I had wanted to meditate more than I actually did. I found it hard to keep up the practice that I had begun at home. My need to be attentive to my parents outweighed my desire to keep my focus on my breath. I realized that this was only natural because I was a beginner and not well trained, but against my better judgment, I was disappointed. This trip had caused me to lose momentum, but it didn’t deter me from keeping in touch with the practice off and on throughout the day. At Barnes and Nobles I picked up an audiobook by Jon Kabat-Zinn Ph.D. called Full Catastrophe Living. I had meant to get it for several years. For quite a while he has run a stress-reduction clinic in Massachusetts using meditation or mindfulness practice. The program he teaches on the 5 disc set is meant for people who suffer from chronic pain or other severe stress producing illnesses. The basic practice is to meditate for 45 minutes daily for an eight week period with the ultimate intention of incorporating the practice into one’s life.
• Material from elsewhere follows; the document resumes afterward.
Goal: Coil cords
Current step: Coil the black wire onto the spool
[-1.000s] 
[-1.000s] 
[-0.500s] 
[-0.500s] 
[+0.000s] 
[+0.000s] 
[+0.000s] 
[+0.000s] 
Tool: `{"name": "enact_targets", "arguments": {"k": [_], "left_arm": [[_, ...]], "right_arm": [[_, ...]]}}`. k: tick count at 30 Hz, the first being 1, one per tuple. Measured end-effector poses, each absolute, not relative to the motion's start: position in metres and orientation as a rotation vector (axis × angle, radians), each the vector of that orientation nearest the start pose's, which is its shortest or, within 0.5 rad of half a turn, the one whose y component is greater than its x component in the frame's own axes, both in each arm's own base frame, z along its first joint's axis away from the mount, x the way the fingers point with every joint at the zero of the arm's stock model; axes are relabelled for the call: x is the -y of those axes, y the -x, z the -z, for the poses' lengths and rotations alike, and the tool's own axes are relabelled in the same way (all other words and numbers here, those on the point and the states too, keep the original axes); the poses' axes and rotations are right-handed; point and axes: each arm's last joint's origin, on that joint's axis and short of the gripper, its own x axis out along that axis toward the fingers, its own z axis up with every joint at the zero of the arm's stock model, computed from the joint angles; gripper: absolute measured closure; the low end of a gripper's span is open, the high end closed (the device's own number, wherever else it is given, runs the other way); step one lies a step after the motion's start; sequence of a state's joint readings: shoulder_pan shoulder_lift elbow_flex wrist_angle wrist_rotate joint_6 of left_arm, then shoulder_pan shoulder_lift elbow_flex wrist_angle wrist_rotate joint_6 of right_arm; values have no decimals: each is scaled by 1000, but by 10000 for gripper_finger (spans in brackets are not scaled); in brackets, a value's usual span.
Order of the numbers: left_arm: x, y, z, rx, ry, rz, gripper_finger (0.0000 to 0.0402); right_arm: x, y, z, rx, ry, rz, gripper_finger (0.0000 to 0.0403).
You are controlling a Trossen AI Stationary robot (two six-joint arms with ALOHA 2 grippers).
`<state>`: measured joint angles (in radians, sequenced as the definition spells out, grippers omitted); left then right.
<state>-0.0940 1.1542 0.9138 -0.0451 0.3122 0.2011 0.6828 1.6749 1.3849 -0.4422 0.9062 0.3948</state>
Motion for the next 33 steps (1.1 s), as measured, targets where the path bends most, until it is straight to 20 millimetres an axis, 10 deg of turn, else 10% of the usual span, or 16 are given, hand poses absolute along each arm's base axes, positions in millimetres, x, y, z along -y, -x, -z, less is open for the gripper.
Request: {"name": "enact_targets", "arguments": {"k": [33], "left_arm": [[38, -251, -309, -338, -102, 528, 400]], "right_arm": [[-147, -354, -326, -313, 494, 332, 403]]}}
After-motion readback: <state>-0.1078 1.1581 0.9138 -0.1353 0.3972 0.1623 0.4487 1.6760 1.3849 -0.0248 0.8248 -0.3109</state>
Mr Kabat-Zinn says, and I have found it to be true, that being mindful of the breath going in and out is not easy. Resting in a state of “non-doing” does not feel natural. The impulse is to get up and do something or to get caught up in thinking. I think during those restless times it’s important to do yoga or any slow stretch while breathing deeply. A couple of weeks ago I was listening to Jon Kabat-Zinn’s audiobook Wherever You Go, There You Are and he encourages his listeners to get down on the floor at least once a day. So, I’ve been doing that fairly regularly and it has led me back to yoga. My extra weight makes me cumbersome, yet I’m more flexible than I thought I would be. I used to be a bit of a dancer and I still know after all these years that I must proceed slowly and cautiously. Feeling the floor beneath my body and then feeling my body is another way to gently wake myself up to all the good stuff in the present moment.

Today I exercised on my stationary bike for an hour while listening to Pema Chodron. Later I did a short work out with 5 pound weights. Of course, I want to lose the weight I’ve put on, but more than that I want to stay in touch with my body. If I can open to myself as I am then I can gradually establish healthy patterns of behavior--exercise, eating right, meditation. Proper self-care.